4. Adjudication method for the test set

• The document states that reviewers (radiologists) "provided detailed assessments." It does not specify an adjudication method (e.g., 2+1, 3+1, none) for reaching a consensus on the diagnostic quality or other assessments if multiple radiologists were involved. It simply says "reviewed by American Board Certified Radiologists."

5. If a multi reader multi case (MRMC) comparative effectiveness study was done, If so, what was the effect size of how much human readers improve with AI vs without AI assistance

• No, an MRMC comparative effectiveness study was not explicitly mentioned or performed in the context of human reader improvement with AI assistance. The evaluation focused on the diagnostic quality of images produced by the device's new "Compressed SPEEDER" and "T2 Map" features, reviewed by radiologists, rather than comparing human reader performance with and without AI assistance from these features. The device's features (Compressed SPEEDER) are about image acceleration and quality, not necessarily AI for diagnostic assistance to humans.

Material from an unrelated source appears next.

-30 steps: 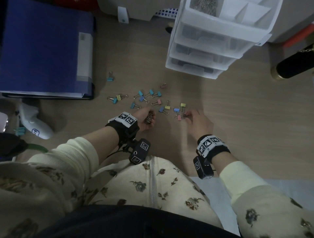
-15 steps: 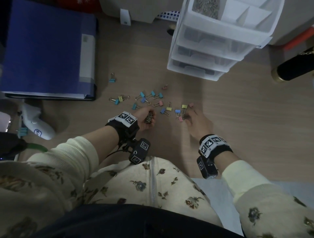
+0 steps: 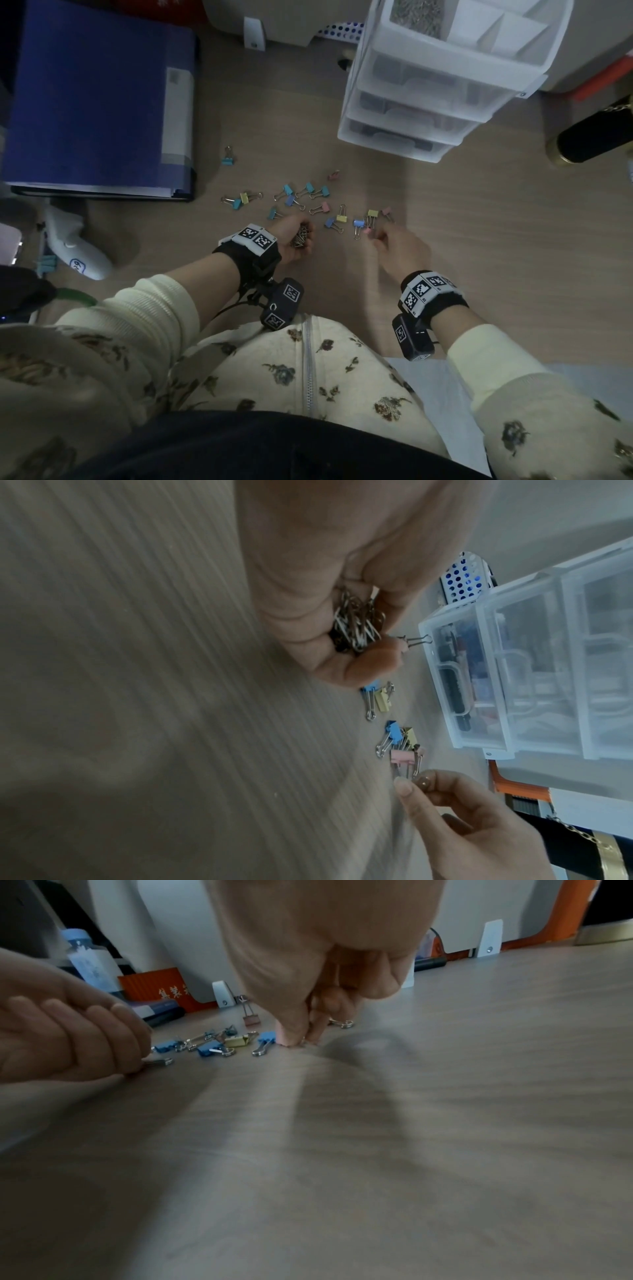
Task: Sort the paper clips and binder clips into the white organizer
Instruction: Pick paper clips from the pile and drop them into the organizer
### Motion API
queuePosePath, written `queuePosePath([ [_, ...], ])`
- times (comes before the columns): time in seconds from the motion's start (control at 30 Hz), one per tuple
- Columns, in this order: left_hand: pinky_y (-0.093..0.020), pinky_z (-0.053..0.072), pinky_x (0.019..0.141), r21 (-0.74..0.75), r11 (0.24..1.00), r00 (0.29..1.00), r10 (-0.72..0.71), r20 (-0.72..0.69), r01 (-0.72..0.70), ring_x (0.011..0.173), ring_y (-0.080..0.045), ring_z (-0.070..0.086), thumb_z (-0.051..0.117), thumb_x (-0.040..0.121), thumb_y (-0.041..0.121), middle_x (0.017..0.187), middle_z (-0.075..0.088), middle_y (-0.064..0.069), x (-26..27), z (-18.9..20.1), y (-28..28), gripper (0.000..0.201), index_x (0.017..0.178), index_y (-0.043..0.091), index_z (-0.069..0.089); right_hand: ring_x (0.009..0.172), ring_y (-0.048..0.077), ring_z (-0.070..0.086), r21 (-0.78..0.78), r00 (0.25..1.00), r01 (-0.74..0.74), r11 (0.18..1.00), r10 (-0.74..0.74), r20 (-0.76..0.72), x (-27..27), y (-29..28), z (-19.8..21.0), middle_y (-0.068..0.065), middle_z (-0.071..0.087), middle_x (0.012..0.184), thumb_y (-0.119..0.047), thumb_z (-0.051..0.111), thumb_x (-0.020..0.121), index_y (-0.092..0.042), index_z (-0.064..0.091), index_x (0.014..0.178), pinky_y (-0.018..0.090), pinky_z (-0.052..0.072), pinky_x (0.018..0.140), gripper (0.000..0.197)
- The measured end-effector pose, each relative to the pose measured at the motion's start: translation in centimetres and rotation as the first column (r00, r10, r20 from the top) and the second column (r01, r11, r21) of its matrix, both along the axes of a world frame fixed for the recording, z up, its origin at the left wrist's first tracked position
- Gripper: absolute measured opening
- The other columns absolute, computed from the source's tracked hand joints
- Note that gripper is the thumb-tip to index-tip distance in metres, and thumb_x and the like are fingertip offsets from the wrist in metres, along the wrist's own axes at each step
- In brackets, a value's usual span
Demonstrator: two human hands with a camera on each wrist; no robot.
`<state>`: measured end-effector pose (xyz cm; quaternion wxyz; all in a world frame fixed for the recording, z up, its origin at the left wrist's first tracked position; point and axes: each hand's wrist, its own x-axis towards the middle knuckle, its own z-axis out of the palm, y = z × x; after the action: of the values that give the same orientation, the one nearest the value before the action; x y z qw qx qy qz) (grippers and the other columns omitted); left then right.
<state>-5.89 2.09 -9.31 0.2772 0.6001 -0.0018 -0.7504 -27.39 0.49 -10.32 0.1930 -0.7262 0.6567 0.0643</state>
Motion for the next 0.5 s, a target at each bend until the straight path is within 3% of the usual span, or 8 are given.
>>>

6. If a standalone (i.e. algorithm only without human-in-the-loop performance) was done

• Yes, a standalone evaluation of the "Compressed SPEEDER" algorithm's technical performance was done using phantoms and volunteer images to assess SNR, unfolding error artifacts, and performance in all phase encode directions. The algorithm's output (images) was then assessed for diagnostic quality by radiologists. This refers to the algorithm generating the images, which are then interpreted.

7. The type of ground truth used

• For the technical image quality metrics (SNR, unfolding error, phase encode performance), the ground truth was based on known phantom dimensions and electromagnetic properties, along with expected image characteristics from volunteer scans.
• For the clinical assessment by radiologists, the ground truth was expert consensus (implied, as radiologists reviewed and confirmed diagnostic quality). No mention of pathology or outcomes data as ground truth is made.

8. The sample size for the training set

• The document does not specify a training set size or methodology. It is a 510(k) summary for a software update to an MRI system, not a detailed algorithm development report. It is likely that the Compressed SPEEDER algorithm was developed and trained internally by Canon Medical Systems, but details are not provided here.

9. How the ground truth for the training set was established

• As the training set itself is not mentioned, the method for establishing its ground truth is not provided in this document.